Monitoring Inspiration from Unexpected Places
My favorite talk of the conference was the very first one given: John Rauser on ”The Tidyverse and the Future of the Monitoring Toolchain.” John is an excellent speaker, which isn’t the only reason I found his talk engaging. He talked about how ideas from the Tidyverse, specifically the ggplot2 and dplyer packages, could be brought to bear in the monitoring space. John showed how ggplot2 creates a vocabulary and API for specifying graph properties, which is exactly what we’re thinking about for future work on creating an open source graphing library based on our work in Chronograf. The examples using dplyer to transform and shape data are top of mind for me as I think about the future evolution of the InfluxDB query language. I can’t possibly do the talk justice, so watch it yourself:
I should mention that in the evening after Day 1, sections of downtown Portland had a 24 hour power outage because of an underground fire. This took out power for the venue, making it impossible to have day 2 events in the theater as planned. Somehow, through heroic effort, Jason Dixon, the other organizers, volunteers, and the Gerding Theater employees managed to relocate the conference for Day 2 to a new venue in less than 12 hours. I’m still amazed that they managed to pull it off.

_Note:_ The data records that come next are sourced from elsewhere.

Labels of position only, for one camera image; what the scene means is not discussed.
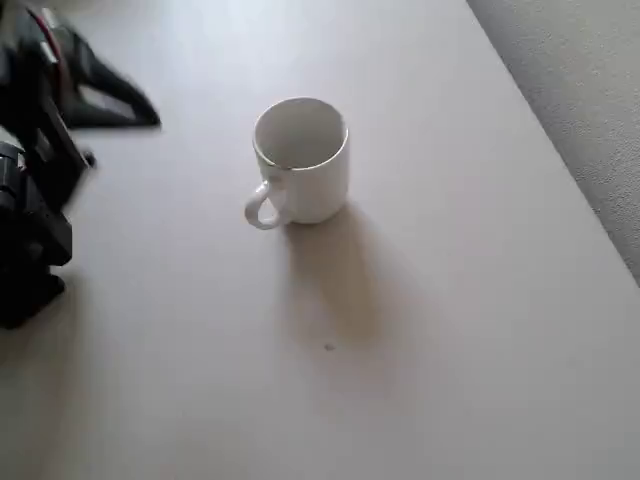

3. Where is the white ceramic mug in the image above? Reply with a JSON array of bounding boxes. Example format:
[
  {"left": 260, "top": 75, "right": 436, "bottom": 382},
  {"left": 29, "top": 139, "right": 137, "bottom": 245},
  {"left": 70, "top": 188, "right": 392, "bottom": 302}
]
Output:
[{"left": 243, "top": 96, "right": 350, "bottom": 232}]

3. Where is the red cable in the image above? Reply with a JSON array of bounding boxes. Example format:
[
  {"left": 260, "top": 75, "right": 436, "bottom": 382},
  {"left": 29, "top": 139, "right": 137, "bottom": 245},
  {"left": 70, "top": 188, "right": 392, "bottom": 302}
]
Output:
[{"left": 27, "top": 7, "right": 71, "bottom": 94}]

Back to what I picked up as the major theme of the conference, tracing may be the new hotness in the monitoring space, but I think its audience is ultimately limited. Tracing is invaluable in a distributed/microservices environment, but the vast majority of applications built will continue to be monoliths. And in monoliths, metrics, events, and logs are your best tools. Most people don’t need microservices, but that’s a blog post for another time.
Overall the conference was a fantastic event and I enjoyed meeting and talking to users, other builders in the monitoring space, and even our competitors. The only ask I have for organizers going forward is to build in more break time so that we can have even more conversations between attendees. Either way, I’ll definitely be attending future Monitorama events.